Distribute training occur error

dlpack not work , when I visit dist tensor data after I wrote it already。

I use it as follow:

1、I build one dist tensor with th.ones() tensor
2、I update some parts of this dist tensor with random tensor
3、then I found ,my update part in my current machine,can‘t visit by others machine, it return zhe old data (th.ones())
4、I think this is dlpack not work bug. so I commented out some code in dgl as follow :

1: kvstore.py push method local udf update
2:kvstore.py pull method from local dlpack share memory

I use socket instead of it to fetch data。 and it work。

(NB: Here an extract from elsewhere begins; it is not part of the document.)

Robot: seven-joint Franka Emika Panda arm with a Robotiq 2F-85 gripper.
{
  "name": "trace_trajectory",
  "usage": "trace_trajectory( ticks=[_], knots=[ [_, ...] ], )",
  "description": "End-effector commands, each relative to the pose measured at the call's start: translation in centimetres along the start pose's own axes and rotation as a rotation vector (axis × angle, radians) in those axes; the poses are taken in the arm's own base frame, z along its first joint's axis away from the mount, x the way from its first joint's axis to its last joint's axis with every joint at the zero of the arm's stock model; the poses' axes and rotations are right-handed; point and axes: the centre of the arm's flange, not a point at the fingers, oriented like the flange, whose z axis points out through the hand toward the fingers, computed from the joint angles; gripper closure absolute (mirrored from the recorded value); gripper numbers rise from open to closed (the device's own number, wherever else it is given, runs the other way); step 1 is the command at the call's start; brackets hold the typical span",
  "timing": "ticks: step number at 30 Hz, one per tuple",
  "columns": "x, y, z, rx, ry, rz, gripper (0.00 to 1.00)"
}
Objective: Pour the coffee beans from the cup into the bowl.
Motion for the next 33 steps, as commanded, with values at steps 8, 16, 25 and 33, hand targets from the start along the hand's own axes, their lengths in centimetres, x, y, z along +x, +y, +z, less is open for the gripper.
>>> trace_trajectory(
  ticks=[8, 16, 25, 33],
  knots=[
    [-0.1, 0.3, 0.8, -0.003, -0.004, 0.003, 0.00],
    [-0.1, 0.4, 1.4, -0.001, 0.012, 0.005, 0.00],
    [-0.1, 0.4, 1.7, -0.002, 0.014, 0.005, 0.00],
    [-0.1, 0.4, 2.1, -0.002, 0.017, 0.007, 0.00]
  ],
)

so is it a bug or something I used wrong ? need help

in pic, I mean pull@1 work, and pull@2 is not work 。I think the new data torch2 wrote is not the same memory the node2 graph server can use。

can you provide code to demonstrate what you did?
It looks weird. if you pull the same data from different machines, one pull reads data from shared memory in the local machine, the other reads data with network communication. both should get the same data. I want to see what you did and why you get inconsistent results on different machines.

thx for reply,I do a list action as follow before training:

first, I init a dist tensor use zero torch tensor
then,I see, all dist tensor variable is 0.0f it’s fine

second, I update the dist tensor variables use my torch.load(‘emb.file’) tensor insead
then, I query my dist tensor in the same machine, because of share memory in multi process , the variable is right ,it‘s fine

third, I query my dist tensor in another machine,because of its tcp conn connected to she graphServer(PS) ,I saw the return variable is zero ( I make sure these variables are update in the first machine)

so I very surprise, I also read code ,but I cant find any question, so I remove some code in the before relay。

and let visit variables through socket forcible ,it is work I dont know why

sorry for the late reply. Could you provide us your code to reproduce your problem?